August 29, 2011 Derek Jones 4 comments

How can you be confident that a source code analysis tool is correct when its analysis of a file does not result in any warning being generated? The best way I know of addressing this issue is for the analysis tool to be capable of generating an executable from the source. Executing a moderately large program requires that the translator get all sorts of complicated analysis correct and provides a huge boost to confidence of correctness compared to an analysis tool that does not have this ability.

Congratulations to the maintainers of sparse (a Linux kernel specific analysis tool started by Linus Torvalds in 2003) for becoming one of the very small number of source code analysis tools capable of generating executable programs.

The Model C Implementation is another tool capable of generating executables.

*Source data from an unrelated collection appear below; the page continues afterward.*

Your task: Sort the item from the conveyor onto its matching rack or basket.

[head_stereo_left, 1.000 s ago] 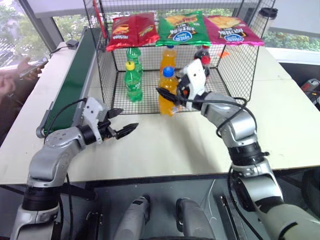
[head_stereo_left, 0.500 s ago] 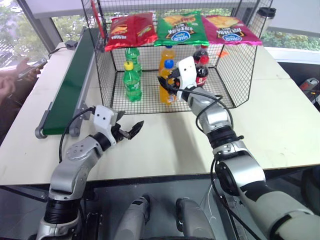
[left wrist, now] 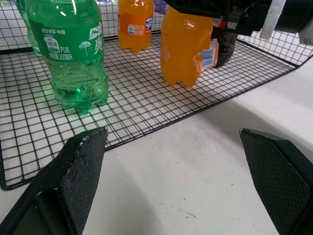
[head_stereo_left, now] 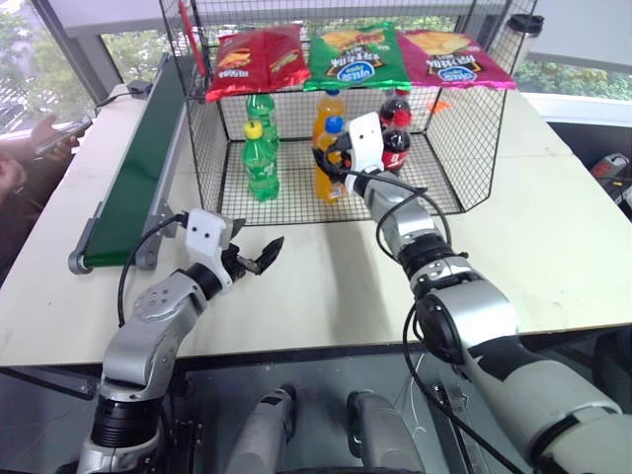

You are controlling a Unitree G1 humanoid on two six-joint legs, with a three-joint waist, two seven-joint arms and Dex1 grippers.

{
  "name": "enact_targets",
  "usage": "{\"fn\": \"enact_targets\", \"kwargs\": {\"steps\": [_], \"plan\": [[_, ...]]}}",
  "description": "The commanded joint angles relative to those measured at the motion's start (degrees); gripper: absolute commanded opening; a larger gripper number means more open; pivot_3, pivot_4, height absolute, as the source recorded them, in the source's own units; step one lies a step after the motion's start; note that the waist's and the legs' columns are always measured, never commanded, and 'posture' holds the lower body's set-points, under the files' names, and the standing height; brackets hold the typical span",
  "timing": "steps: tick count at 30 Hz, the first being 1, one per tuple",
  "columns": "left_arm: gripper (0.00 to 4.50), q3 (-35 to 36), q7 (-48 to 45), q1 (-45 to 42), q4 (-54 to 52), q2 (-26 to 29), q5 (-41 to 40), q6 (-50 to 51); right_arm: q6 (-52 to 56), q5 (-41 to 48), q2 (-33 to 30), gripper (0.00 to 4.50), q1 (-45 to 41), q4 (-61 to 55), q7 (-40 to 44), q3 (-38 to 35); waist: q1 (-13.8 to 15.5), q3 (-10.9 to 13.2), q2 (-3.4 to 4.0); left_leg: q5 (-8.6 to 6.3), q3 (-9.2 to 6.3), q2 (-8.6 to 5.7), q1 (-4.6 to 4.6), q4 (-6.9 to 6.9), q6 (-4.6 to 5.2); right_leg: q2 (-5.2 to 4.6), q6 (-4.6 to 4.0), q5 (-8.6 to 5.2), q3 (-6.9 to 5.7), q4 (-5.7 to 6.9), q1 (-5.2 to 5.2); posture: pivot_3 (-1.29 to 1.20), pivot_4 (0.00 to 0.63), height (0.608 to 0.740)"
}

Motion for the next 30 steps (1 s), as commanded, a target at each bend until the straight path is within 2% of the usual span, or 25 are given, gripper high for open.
{"fn": "enact_targets", "kwargs": {"steps": [1, 2, 12, 17, 22, 30], "plan": [[4.5, 0.07, 0.17, -0.46, -1.86, -0.01, 0.14, -0.66, -2.99, 0.17, 0.44, 3.96, -3.37, -1.17, 0.14, -1.68, 0.0, 0.0, 0.0, 0.0, 0.0, 0.0, 0.0, 0.0, 0.0, 0.0, 0.0, 0.0, 0.0, 0.0, 0.0, 0.0, 0.15, 0.739], [4.5, 0.06, 0.17, -0.5, -1.83, 0.02, 0.16, -0.65, -3.13, 0.1, 0.44, 4.42, -3.38, -1.0, 0.18, -1.78, -0.01, 0.0, 0.01, 0.0, 0.0, 0.0, 0.0, 0.0, 0.0, 0.0, 0.0, 0.0, 0.01, 0.0, 0.0, 0.0, 0.15, 0.739], [4.5, 0.43, -0.19, -0.67, -1.38, 0.54, 0.11, -0.68, -3.51, -2.15, -1.04, 4.42, -2.16, -3.95, 1.88, -0.95, 0.0, -0.01, 0.02, 0.01, -0.02, 0.03, 0.1, -0.01, -0.02, 0.05, -0.08, -0.01, 0.02, 0.03, 0.06, 0.0, 0.15, 0.739], [4.5, 0.1, -0.33, -1.28, -0.38, 0.21, 0.3, -1.14, 0.32, -1.48, -2.63, 4.42, 1.22, -12.76, 6.13, -0.69, 0.07, -0.01, 0.01, 0.01, -0.02, 0.03, 0.1, -0.01, -0.02, 0.05, -0.06, 0.0, 0.03, 0.03, 0.06, 0.0, 0.15, 0.739], [4.5, -0.01, -0.29, -2.34, 1.27, -0.09, 0.61, -1.74, 8.58, -2.0, -5.58, 4.42, 9.74, -29.7, 12.29, 2.66, 0.18, -0.02, 0.03, 0.01, -0.03, 0.03, 0.1, 0.0, -0.02, 0.05, -0.05, 0.0, 0.03, 0.04, 0.07, 0.0, 0.15, 0.739], [4.5, 0.09, -1.7, -0.3, 0.72, 0.33, 0.14, -2.73, 32.23, 5.03, -14.39, 4.42, 28.97, -65.0, 22.9, 5.69, 0.4, -0.05, 0.04, -0.04, -0.03, 0.03, 0.1, 0.01, -0.1, 0.01, -0.11, -0.04, 0.04, 0.05, 0.07, 0.0, 0.15, 0.739]]}}
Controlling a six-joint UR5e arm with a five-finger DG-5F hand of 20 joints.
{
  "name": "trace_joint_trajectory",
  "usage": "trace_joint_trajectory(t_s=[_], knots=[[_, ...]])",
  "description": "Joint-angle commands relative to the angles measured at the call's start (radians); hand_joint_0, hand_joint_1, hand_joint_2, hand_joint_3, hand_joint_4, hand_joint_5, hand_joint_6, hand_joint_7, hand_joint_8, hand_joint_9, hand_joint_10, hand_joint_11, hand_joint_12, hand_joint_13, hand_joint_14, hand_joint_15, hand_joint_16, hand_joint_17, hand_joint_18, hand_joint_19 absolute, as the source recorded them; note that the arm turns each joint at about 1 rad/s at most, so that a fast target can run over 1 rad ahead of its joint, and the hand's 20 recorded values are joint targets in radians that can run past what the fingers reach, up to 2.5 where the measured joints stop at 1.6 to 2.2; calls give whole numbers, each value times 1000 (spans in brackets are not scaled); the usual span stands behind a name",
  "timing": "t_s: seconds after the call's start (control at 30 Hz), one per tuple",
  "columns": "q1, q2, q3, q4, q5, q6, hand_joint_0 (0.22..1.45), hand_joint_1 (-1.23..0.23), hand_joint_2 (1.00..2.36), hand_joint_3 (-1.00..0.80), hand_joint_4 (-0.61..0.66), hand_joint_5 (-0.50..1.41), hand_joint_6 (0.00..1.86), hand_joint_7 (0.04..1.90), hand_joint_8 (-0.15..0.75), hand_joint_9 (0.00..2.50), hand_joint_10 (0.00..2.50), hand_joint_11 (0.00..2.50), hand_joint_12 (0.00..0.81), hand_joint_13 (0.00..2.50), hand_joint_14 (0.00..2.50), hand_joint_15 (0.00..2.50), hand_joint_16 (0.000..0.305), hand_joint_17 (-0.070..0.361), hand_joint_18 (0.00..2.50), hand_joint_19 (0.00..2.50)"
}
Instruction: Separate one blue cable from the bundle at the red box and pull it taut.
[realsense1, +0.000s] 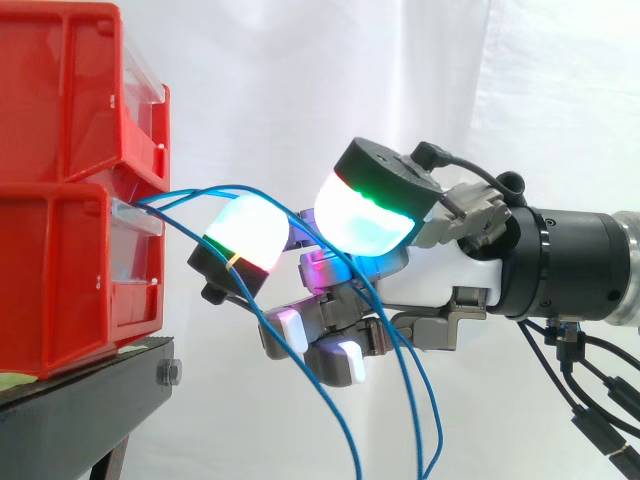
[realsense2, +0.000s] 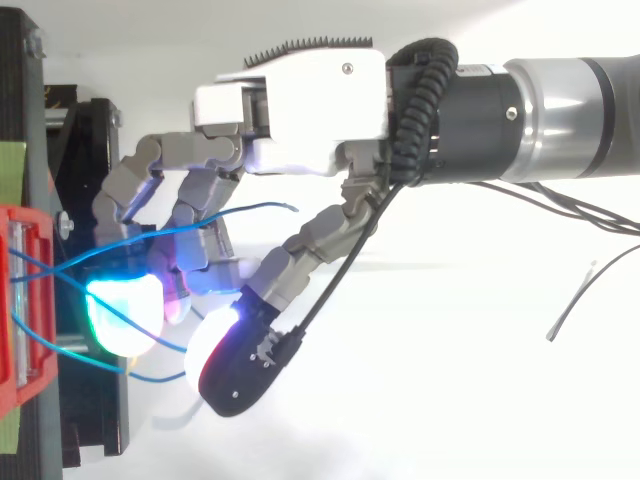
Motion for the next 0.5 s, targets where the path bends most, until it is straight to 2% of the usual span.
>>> trace_joint_trajectory(t_s=[0.0,0.07,0.13,0.23,0.3,0.37,0.4,0.47], knots=[[-1,0,0,0,0,0,610,-1041,1000,-500,159,-194,944,842,286,940,861,1526,396,898,29,865,49,110,924,972],[-1,0,-2,0,-2,0,567,-990,1000,-500,157,-178,938,862,294,973,901,1506,402,924,28,868,49,111,930,986],[-1,0,-6,3,-5,2,578,-779,1000,-500,138,-156,920,895,278,1060,828,1544,386,954,29,879,48,108,951,1009],[-2,0,-25,5,-2,0,622,-614,1000,-500,106,-146,899,924,256,1125,691,1623,382,982,29,886,46,103,950,1052],[-1,0,-35,5,-3,2,637,-635,1000,-495,94,-147,899,939,257,1123,676,1642,384,987,28,894,46,104,953,1056],[-1,0,-35,6,-2,2,646,-715,1007,-386,82,-150,901,942,261,1115,665,1654,386,984,29,899,47,105,954,1068],[-1,0,-35,6,0,2,646,-715,1007,-386,82,-150,901,942,261,1115,665,1654,386,984,29,899,47,105,954,1068],[-1,0,-35,6,0,0,697,-872,1010,-361,25,-163,913,942,257,1097,678,1661,392,982,29,896,48,107,962,1064]])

I would love to be able to say that the reason for this was dedication to perfection by the project team, however, the truth is that it started life as a compiler and became an analyzer later.

Clang, the C front end+analyzer to llvm is often referred to as a static analyzer. While it does perform some static checking (like gcc does when the -Wall option is specified) a lot more checks needs to be supported before it can be considered on a par with modern static analysis tools.

GCC’s Treehydra project works via a plug-in to the compiler. This project has yet to live up to its potential, so we can delay discussion of whether it should be classified as a standalone system or an executable generator.

I cannot think of any other ‘full language’ static analysis tools capable of generating executable programs (the C-semantics tool restricts its checks to those required by the C Standard, and I think tools need to do a lot more than this to be considered static analysis tools). Corrections to my lack of knowledge welcome.

I was a little concerned that there were plans afoot to migrate sparse to becoming the build compiler for the Linux kernel. Linus answered my query by saying that this was never a goal.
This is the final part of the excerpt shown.